In 1938, she bought a house in Key West, but still spent time in New York, and from April to December 1942, she visited Mexico with a Key West lover, Marjorie Stevens. After their return, Bishop rented her house and moved in with Marjorie, yet periodically retreated to New York over the next several years.

Neither Marjorie's devotion nor the publication of North and South in 1946 could assuage the depression and alcoholism from which Bishop suffered--nor could trips to Nova Scotia in August 1946 and in the summer of 1947. Having sold the house and ended her relationship with Marjorie, during the next two years, Bishop spent time in New York, Maine, Key West, and Haiti and was hospitalized for depression in the summer of 1949.

In September 1949, she moved to Washington, D.C. to serve as poetry consultant to the Library of Congress--a position secured for her by her new friend Robert Lowell. After her year-long tenure, she went to the Yaddo writer's colony in October 1950 where, except for a Christmas hospitalization for alcohol-related problems, she stayed until March 1951, when she learned that, on Moore's recommendation, she had won a Lucy Martin Donnelly Travelling Fellowship from Bryn Mawr College.

The trip that Bishop embarked on with her prize money changed her life. Intending to travel around the world, she sailed for Rio de Janeiro in November 1951, but after her arrival had a severe allergic reaction to the fruit of the cashew. She was nursed back to health by a Brazilian friend, Lota de Macedo Soares, who soon became her lover. Bishop's initial postponement of her trip turned into a sixteen-year stay with Lota, who, wealthy, energetic, and nurturing, provided the emotional security she craved and helped her control her alcoholism.

Brazil also appealed to Bishop because there she could live more openly as a lesbian than in the United States, escape the U.S. literary milieu that she dreaded, and re-experience village life at Lota's house in Petrópolis and, later, in the eighteenth-century house that she purchased and renovated for herself in Ouro Prêto.

Bishop was quite productive during her years with Lota. A Cold Spring, which contains her great landscape poems and a number of lesbian love poems, was published in 1955 along with a reissue of her first book as Poems: North and South--A Cold Spring; the volume won the Pulitzer Prize in 1956.
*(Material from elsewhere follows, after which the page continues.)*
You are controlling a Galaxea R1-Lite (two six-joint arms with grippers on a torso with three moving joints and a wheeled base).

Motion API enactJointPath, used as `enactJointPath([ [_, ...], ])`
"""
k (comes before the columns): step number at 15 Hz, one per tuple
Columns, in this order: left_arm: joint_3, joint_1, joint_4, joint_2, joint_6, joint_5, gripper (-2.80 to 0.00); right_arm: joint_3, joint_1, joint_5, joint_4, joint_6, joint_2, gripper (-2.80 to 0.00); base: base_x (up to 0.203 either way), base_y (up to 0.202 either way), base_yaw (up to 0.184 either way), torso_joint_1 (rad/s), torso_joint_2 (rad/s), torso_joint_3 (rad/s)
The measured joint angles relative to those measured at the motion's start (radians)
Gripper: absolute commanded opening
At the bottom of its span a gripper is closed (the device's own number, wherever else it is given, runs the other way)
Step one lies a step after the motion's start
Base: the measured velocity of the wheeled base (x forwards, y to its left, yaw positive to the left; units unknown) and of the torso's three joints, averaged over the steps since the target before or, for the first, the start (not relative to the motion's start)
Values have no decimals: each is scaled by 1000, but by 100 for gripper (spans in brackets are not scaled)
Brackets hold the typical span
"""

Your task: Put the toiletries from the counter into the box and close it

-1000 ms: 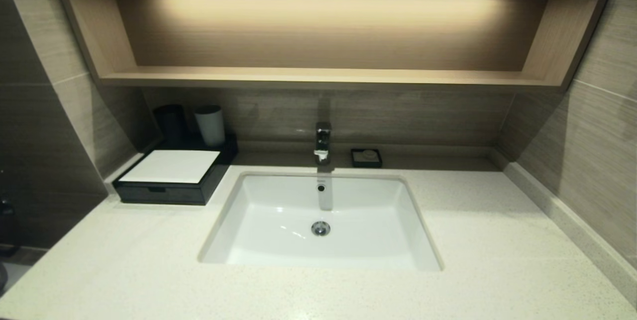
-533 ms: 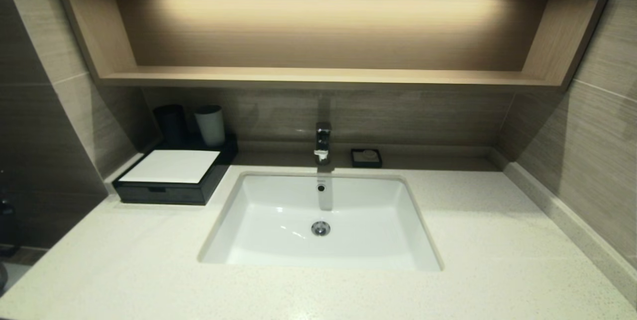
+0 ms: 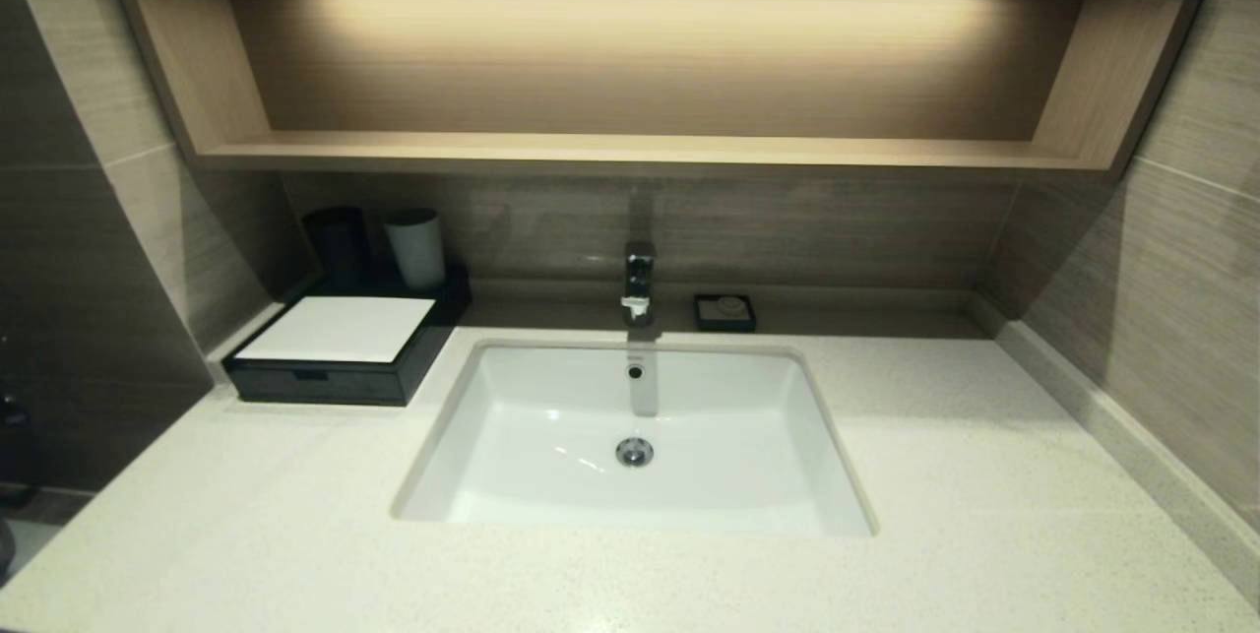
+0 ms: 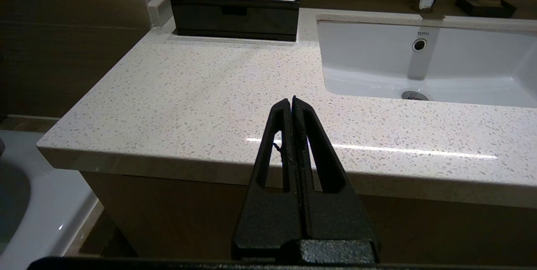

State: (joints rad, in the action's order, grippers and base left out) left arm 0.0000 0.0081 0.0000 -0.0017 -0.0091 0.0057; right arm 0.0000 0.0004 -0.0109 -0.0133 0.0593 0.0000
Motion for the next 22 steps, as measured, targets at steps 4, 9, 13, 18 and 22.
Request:
enactJointPath([
  [4,0,0,0,0,0,0,-280,0,1,0,0,0,0,-280,0,0,0,0,0,0],
  [9,0,0,0,0,0,0,-280,0,0,-2,0,-2,0,-280,0,0,0,0,0,0],
  [13,0,0,0,0,0,0,-280,0,0,-1,0,-1,0,-280,0,0,0,0,0,0],
  [18,0,0,0,0,0,0,-280,0,0,0,0,-2,0,-280,0,0,0,0,0,0],
  [22,0,0,0,0,0,0,-280,0,0,0,0,-2,0,-280,0,0,0,0,0,0],
])
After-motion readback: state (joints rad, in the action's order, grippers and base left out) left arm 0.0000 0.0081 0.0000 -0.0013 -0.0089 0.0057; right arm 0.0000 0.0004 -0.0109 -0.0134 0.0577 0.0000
She translated Minha Vida de Menina, the diary of an adolescent girl who lived in Diamantina, a Brazilian diamond mining village, in the 1890s; the book appeared in 1957 as The Diary of "Helena Morley." As Brett Millier observes, "Bishop's access to the child-consciousness of Helena helped give her access to her own," for in poems such as "Manners," "Sestina," and "First Death in Nova Scotia" and prose such as "The Country Mouse," "Gwendolyn," and "In the Village," she adopts a child's-eye-view of the world and writes about her childhood with devastating clarity.